# Being lusted after by a closet FA



## Jennie111 (Apr 8, 2013)

A young closet fa, i should say. I just don't know what to do. I really care for him and I feel a connection with him by he has this shame about his attraction to fat women. He lies about it and hides it. He was into another fat girl before I came along. and now he's very obviously into me except when it gets to real and he backs off. He's broken my heart already and I'm so stupid I go back for more. The thing is this has never happened before. That I want someone who wants me too. There is an energy A tangible energy and I need it like a drug. He's 21 I'm 30. I'm a virgin he doesn't know that, nor will he ever, but I suspect he is too. So i hinted that no one needs to know and it will be fun. he seemed interested just the look on his face. hes being coy he wants me to just say it, that i want to have sex with him. But how can I do this to myself. I don't know what I'm doing and I can guess that this will end badly but maybe it's worth it. Just to experience life to live and have fun and have sex. I just want to have sex with a man that wants me and I'm losing my mind. I just can't talk about this with anyone in my life because my family will judge me and my friends are his friends. And when people tease him about us flirting he gets so quiet and angry and says nothing because he doesn't want to deny it he knows that will Hurt me but he also is overly concerned with what others think of him. I know he must feel stuck and confused. And here I go making excuses to make it easier for me to do this. And then what if I do come out and say it " lets have sex" what if I'm all wrong and he runs screaming into the night. could I be so wrong? Maybe I only see what I want to. I could go on forever just help please.
Has anyone else been the secret girlfriend or know anything about what I'm going through?


----------



## ashmamma84 (Apr 9, 2013)

Don't ever be someone's secret. Respect and love yourself enough to walk away from that game. I'm all for adult women doing whatever they want with regard to consensual sex (whether its casual, for pay, in the confines of a relationship, etc) but what I don't dig is women playing roulette with their hearts and emotions because they might be temporarily lonely. Having an hour of that guy's attention probably won't do much for your self-esteem and I just don't think it would be worth it. 

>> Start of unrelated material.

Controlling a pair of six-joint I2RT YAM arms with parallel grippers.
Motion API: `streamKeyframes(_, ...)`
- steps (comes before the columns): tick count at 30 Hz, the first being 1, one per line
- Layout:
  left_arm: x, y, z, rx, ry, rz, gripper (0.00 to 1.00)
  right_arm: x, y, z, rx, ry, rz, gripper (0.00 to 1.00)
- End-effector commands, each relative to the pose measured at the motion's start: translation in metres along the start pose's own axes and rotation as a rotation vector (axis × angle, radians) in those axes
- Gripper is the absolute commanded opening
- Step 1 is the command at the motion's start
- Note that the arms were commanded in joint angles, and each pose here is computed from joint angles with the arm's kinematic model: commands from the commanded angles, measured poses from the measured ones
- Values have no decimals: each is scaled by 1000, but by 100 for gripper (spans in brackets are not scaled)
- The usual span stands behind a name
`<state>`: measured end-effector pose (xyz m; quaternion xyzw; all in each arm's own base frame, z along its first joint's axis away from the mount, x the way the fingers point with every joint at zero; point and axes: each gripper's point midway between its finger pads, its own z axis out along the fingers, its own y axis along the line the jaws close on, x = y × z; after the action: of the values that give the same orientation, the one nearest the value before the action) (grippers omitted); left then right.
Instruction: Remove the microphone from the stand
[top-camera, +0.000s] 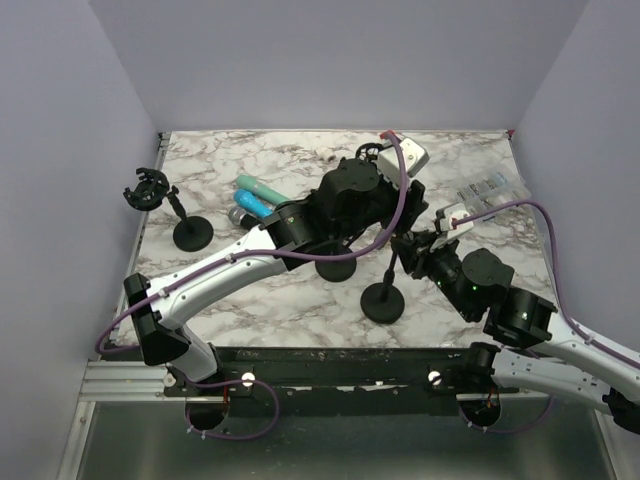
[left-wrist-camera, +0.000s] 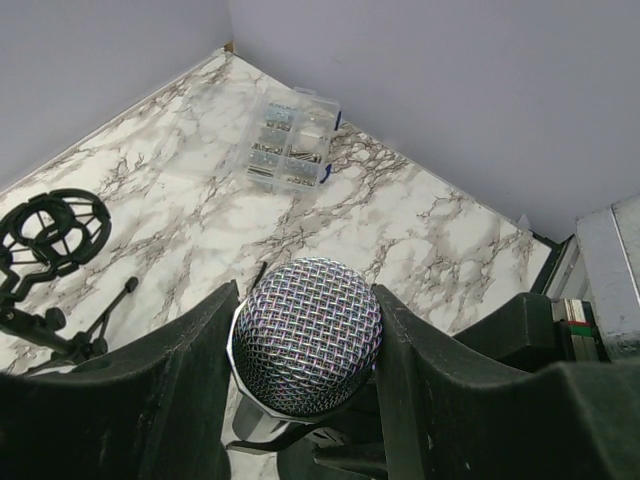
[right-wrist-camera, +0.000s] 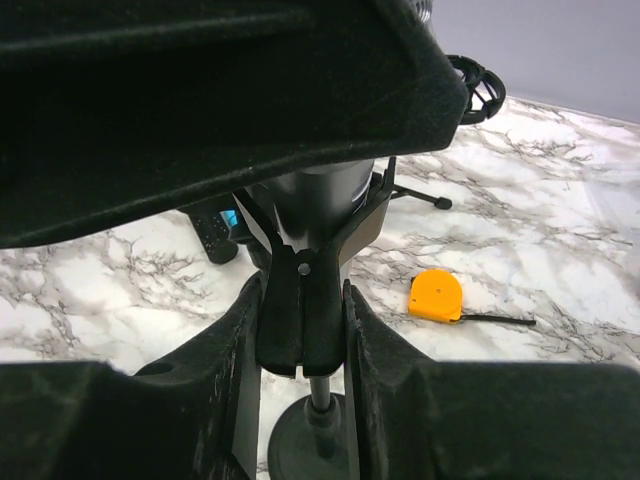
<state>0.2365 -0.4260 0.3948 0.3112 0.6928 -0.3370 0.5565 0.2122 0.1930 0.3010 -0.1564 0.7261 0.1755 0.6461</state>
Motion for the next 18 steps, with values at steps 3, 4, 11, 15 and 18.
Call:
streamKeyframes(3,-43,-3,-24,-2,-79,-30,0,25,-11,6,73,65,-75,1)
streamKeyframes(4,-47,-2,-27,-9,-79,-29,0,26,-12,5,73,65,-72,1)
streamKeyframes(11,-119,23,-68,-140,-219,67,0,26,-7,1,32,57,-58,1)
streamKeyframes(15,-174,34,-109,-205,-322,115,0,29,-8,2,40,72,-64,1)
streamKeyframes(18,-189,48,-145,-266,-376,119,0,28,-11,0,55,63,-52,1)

Leave well enough alone. He's a boy by all appearances and the way he acts. Let him do some soul searching and grow up. And maybe you should be focusing more on giving yourself top billing, whatever that may mean for you.


----------



## BigBrwnSugar1 (Apr 9, 2013)

I agree with Ashamama - leave him alone. Believe me there is nothing worse than being with man who is embarrassed or ashamed to be with you in public. I went through that last year and my heart is still healing. Yes he liked me, yes he was attracted to me but he didn't want anyone to know that, didn't want to go anywhere in public with me, wouldn't even come to my home - Do yourself a favor and leave him alone. Granted he's young but age has nothing to do with it because this guy was 45 years old and still immature. Please don't discount yourself - you are worth much much more. Get away before he rips your heart apart.


----------



## superodalisque (Apr 9, 2013)

i agree with all of the above. ESCAPE! there is nothing there for you. there are also people who like being in the closet either consciously or subconsciously and have absolutely no intention of ever coming out of it because they are addicted to and excited by feeling wrong and taboo. they also can enjoy the power they have over you. some of it is legitimate closet behavior but there is also the faux closet that doubles is a kind of emotional sadomasochism that is not mutual or consensual. it's codependency as well. please be careful and take care of yourself first. don't feel too sorry for anyone. you are worth coming first.


----------



## CastingPearls (Apr 9, 2013)

You already said you know it will end badly and he's broken your heart. Why don't you think you're worth something better than that? I know the heart wants what it wants, but sometimes our heads must override and tell us that perhaps our hearts are conditioned to accept less than we deserve. You deserve better. You deserve a whole heart and to be loved wholly and in the sun, out in the open, not in the shadows, hidden like a dirty secret. Please believe that.


----------



## cinnamitch (Apr 10, 2013)

As far as I am concerned, closet FA's can stay there, with a padlock in place.


----------



## Piink (Apr 10, 2013)

I think he is best left in the closet. 

No sense is hurting yourself because of another person's insecurities. I can understand being lonely, but I would never want to put myself in a position like that. It's not worth the heartache.


----------



## Saoirse (Apr 10, 2013)

Fuck him and chuck him if you can, emotionally. If you're too attached already, GET AWAY!!!


----------



## Gingembre (Apr 15, 2013)

This...


ashmamma84 said:


> Don't ever be someone's secret. Respect and love yourself enough to walk away from that game. I'm all for adult women doing whatever they want with regard to consensual sex (whether its casual, for pay, in the confines of a relationship, etc) but what I don't dig is women playing roulette with their hearts and emotions because they might be temporarily lonely. Having an hour of that guy's attention probably won't do much for your self-esteem and I just don't think it would be worth it.
> 
> Leave well enough alone. He's a boy by all appearances and the way he acts. Let him do some soul searching and grow up. And maybe you should be focusing more on giving yourself top billing, whatever that may mean for you.



...and this...


CastingPearls said:


> You already said you know it will end badly and he's broken your heart. Why don't you think you're worth something better than that? I know the heart wants what it wants, but sometimes our heads must override and tell us that perhaps our hearts are conditioned to accept less than we deserve. You deserve better. You deserve a whole heart and to be loved wholly and in the sun, out in the open, not in the shadows, hidden like a dirty secret. Please believe that.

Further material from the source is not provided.